Abstract 407: Modeling Atrial Fibrillation in a Dish Using Atrial iPSC Derived Cardiomyocytes

Abstract

Mutations in multiple genes have been linked with familial atrial fibrillation (AF) but the underlying pathophysiologic mechanisms and implications for therapy remain poorly understood. To characterize the electrophysiological phenotype of an AF-linked SCN5A mutation and assess novel mechanism-based therapies, we generated patient-specific atrial induced pluripotent stem cell-derived cardiomyocytes (iPSC-CMs) from a carrier with an SCN5A-E428K mutation and an unaffected family member using a differentiation protocol optimized for atrial differentiation generated atrial iPSC-CMs. The atrial iPSC-CMs carrying SCN5A-E428K displayed increased window and late Na+ current (INa,L), increased beating frequency and irregularity with triggered beats and prolongation of the action potential duration (APD) versus control atrial iPSC-CMs. The multi-electrode array (MEA) recordings of mutant atrial iPSC-CMs showed spontaneous arrhythmogenic activity with beat-to-beat irregularity.
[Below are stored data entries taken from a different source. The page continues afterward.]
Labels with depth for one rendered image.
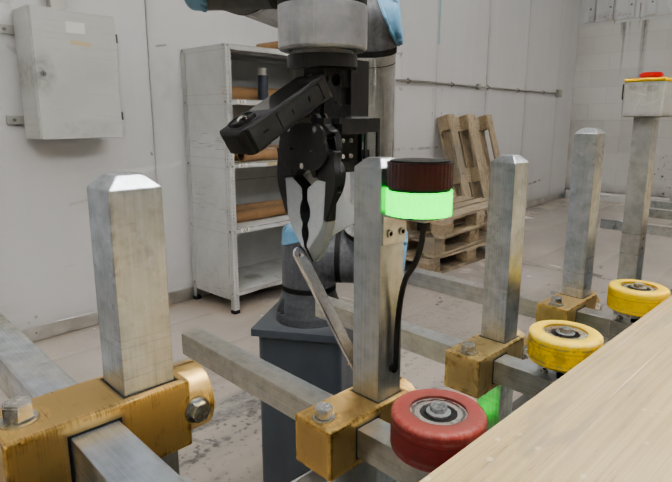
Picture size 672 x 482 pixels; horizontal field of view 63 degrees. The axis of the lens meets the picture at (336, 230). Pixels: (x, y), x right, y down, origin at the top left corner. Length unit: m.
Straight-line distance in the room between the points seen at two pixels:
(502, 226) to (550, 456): 0.34
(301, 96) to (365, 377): 0.28
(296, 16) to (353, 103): 0.11
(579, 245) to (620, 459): 0.53
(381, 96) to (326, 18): 0.74
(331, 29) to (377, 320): 0.28
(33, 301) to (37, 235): 0.35
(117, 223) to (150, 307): 0.06
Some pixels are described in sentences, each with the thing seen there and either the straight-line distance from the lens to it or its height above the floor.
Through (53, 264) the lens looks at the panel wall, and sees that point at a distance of 3.28.
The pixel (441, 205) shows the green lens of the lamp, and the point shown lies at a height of 1.07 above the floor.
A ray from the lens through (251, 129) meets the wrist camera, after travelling 0.50.
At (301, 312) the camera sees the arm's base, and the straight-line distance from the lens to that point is 1.48.
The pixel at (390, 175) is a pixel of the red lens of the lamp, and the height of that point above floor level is 1.10.
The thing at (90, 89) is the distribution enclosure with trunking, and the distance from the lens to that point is 3.04.
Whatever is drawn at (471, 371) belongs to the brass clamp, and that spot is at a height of 0.84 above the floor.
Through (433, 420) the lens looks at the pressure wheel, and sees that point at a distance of 0.49.
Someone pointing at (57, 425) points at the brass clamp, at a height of 0.97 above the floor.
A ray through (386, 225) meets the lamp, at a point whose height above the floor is 1.05.
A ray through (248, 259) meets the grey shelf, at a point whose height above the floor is 0.18.
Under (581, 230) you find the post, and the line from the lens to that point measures 0.96.
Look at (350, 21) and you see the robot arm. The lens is 0.55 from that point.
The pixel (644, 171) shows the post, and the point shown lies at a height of 1.05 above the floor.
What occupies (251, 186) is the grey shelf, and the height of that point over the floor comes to 0.69.
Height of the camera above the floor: 1.15
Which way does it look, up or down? 11 degrees down
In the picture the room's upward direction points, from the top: straight up
We further showed that targeted inhibition of the INa,L with ranolazine normalized the aberrant electrophysiologic phenotype in the SCN5A-E428K atrial iPSC-CMs and mexiletine reversed the sodium channel gating defects, and reduced beating frequency and irregularity. Our study illustrates the potential use of atrial iPSC-CMs for modeling AF in a dish, elucidating the underlying cellular mechanisms, and identifying novel mechanism-based therapies custom-tailored for individual patients.